I’m looking forward to reading Lublin next, the new novel from brilliant Newcastle-based Manya Wilkinson, published earlier this year by And Other Stories.

Laura Fraine

Usually a very unreliable book group member, I have breezed through and am ready to discuss This Time Tomorrow by Emma Straub, our office book group choice for April. It is a story about the passage of time, regret, choices, familial love, and learning how to be an adult. The story bounces between two days 24 years apart – our protagonist’s 16th and 40th birthdays – using time travel as both plot device and therapeutic tool. It is a sentimental novel, but there is lots to enjoy if you can set aside reality for a moment. Set in real locations in New York’s Upper West Side (fun if you like googling your settings, eg Gray’s Papaya, Pomander Walk and H&H Bagels), it is at once a love letter to a sun-dappled New York-in-the-fall most of us know from the movies, and the simpler way of life we all had in the 90s, pre-internet and mobile phones, that we all must occasionally wish we could return to, even if just for one day.

Helena Davidson

I’ve just started Marian Keyes’ bestseller Rachel’s Holiday, which is so funny and exactly what I need at the moment. I read the first novel in the Walsh Family series, Watermelon, last year and was just completely caught up by Marian Keyes’ wit and vividness with which she depicts the chaos of having a big family. I have high hopes for book two and the rest of the series.

On a completely different note, the first book I read this year was one I’d been hearing a lot about and finally decided to try. Alice Winn’s In Memoriam is one of those rare books that fully consumed me. I was thinking about it all hours of the day and was genuinely sad when I finished it. It’s gruesome and bloody and epic, but tender, gentle, and loving all at the same time. I want to make everyone read this book.

Anna Disley

I am very excited about Caledonian Road by Andrew O’Hagan, out in April. Described as a State of the Nation novel, it is set in London 2021 and tells the story of one man’s fall from grace as he loses his place in the centre of the liberal establishment.

I also have The New Life by Middlesbrough-born Tom Crewe on my list – it reimagines the real-life efforts of two men who wrote a book advocating for the acceptance of homosexuality in the nineteenth century, against a backdrop of the Oscar Wilde trial.

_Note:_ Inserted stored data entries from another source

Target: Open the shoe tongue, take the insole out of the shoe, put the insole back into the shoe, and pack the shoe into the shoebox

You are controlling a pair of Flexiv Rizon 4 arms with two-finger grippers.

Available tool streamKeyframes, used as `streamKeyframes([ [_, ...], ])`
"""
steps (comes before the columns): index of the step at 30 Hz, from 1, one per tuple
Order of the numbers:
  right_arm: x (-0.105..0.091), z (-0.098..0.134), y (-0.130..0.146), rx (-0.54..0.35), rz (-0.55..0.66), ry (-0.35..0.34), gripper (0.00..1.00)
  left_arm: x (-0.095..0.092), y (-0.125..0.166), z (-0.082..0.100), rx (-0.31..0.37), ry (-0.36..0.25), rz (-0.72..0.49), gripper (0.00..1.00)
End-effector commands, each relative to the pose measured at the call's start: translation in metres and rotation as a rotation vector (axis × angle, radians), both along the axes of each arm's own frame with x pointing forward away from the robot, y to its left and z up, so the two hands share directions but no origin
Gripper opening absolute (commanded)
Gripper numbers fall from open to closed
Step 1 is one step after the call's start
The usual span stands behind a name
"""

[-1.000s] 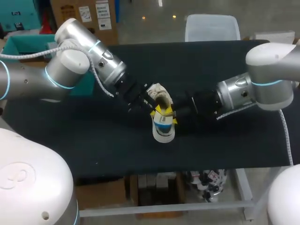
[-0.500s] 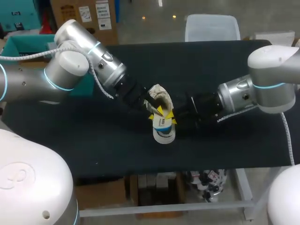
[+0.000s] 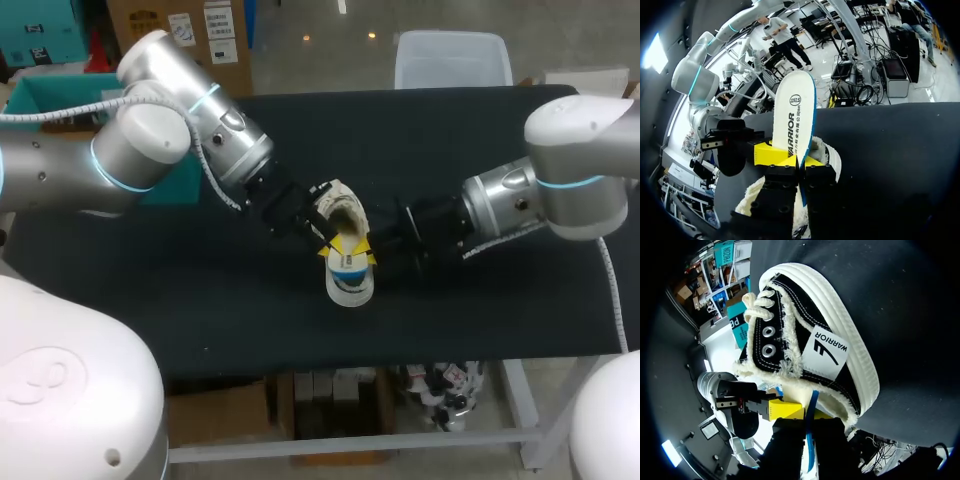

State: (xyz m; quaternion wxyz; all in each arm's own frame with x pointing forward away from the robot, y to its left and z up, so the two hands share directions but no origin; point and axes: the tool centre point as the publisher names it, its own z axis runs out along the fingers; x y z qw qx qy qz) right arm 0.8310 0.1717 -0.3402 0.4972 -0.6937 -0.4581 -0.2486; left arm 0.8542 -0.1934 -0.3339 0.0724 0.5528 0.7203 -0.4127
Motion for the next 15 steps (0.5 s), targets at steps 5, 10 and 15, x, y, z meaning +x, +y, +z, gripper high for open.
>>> streamKeyframes([
  [5, 0.013, -0.001, 0.015, -0.091, 0.042, -0.002, 0.0, 0.01, -0.002, -0.003, 0.033, -0.035, 0.016, 0.0],
  [10, 0.02, -0.006, 0.021, -0.131, 0.046, -0.002, 0.0, 0.019, -0.002, -0.005, 0.028, -0.027, 0.028, 0.0],
  [15, 0.026, -0.014, 0.02, -0.137, 0.032, 0.013, 0.0, 0.025, -0.006, -0.011, 0.03, -0.024, 0.037, 0.0],
])
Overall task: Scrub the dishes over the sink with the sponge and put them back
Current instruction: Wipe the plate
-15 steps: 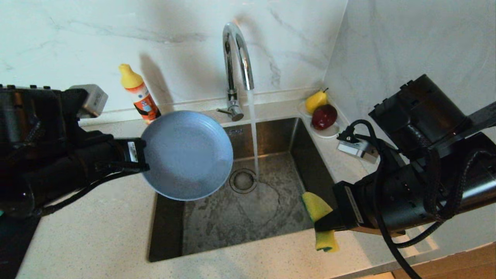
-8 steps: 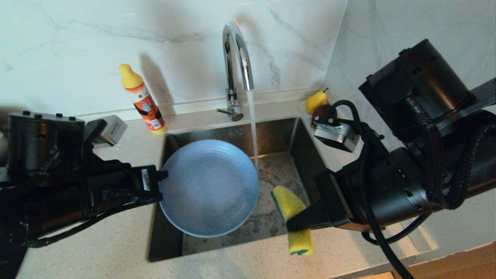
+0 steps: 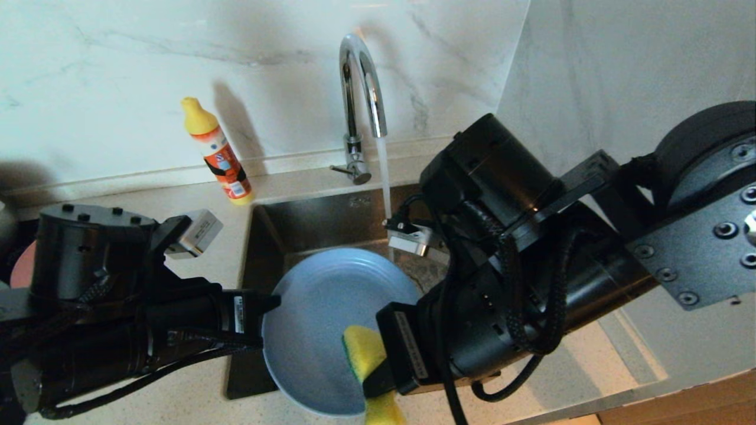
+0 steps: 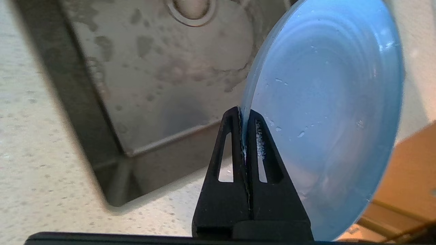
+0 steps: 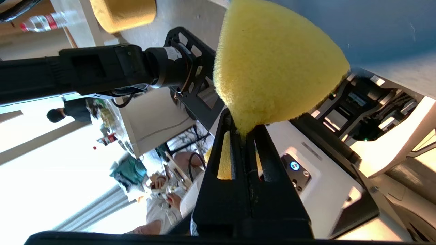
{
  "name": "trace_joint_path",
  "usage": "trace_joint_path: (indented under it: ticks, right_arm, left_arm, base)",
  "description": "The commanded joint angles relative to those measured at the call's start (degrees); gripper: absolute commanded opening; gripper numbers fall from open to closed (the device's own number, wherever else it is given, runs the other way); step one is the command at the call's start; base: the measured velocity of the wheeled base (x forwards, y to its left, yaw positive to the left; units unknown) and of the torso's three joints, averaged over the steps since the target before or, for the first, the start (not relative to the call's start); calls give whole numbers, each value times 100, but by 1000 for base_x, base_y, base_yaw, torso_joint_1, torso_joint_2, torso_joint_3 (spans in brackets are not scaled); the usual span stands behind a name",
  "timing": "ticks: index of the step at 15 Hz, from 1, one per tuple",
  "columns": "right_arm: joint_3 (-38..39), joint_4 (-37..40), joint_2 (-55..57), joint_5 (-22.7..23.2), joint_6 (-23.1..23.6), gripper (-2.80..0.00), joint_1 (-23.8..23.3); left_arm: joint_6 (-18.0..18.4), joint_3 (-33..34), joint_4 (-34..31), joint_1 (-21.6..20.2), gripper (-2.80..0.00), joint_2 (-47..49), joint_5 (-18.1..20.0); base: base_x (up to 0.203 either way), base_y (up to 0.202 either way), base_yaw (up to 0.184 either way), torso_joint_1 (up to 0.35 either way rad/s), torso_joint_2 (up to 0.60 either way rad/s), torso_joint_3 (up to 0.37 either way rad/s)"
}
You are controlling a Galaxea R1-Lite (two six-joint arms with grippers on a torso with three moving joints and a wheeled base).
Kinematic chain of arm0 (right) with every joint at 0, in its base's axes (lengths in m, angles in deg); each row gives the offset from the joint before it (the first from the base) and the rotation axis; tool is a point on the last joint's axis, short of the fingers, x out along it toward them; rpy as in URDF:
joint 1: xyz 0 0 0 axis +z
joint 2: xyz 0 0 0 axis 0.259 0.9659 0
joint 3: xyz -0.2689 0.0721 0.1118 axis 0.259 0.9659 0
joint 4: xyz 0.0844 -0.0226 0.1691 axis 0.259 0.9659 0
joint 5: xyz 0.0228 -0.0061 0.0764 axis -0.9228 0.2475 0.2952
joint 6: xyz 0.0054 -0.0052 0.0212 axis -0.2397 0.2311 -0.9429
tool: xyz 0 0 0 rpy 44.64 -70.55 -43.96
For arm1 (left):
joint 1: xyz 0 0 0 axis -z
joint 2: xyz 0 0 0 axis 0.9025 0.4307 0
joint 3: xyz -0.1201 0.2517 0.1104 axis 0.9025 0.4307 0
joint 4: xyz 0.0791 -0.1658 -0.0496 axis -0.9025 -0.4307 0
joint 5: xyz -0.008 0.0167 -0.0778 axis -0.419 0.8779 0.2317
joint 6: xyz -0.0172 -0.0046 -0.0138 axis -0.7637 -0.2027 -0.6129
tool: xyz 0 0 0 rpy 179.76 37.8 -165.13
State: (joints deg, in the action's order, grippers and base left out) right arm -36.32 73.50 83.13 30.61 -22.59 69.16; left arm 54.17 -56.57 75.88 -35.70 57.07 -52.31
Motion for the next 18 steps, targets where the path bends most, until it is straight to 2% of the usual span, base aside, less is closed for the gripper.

Finally, Save Me From the Waves by Jessica Hepburn is a memoir about her mission to climb Everest (having already swam the channel). It’s more than just an adventure story, it’s also a history of Desert Island Discs (she listened to all the episodes while training), and it’s brilliant on place, family-history and the heartbreak of infertility. There is a lot going on! And it’s a really good read.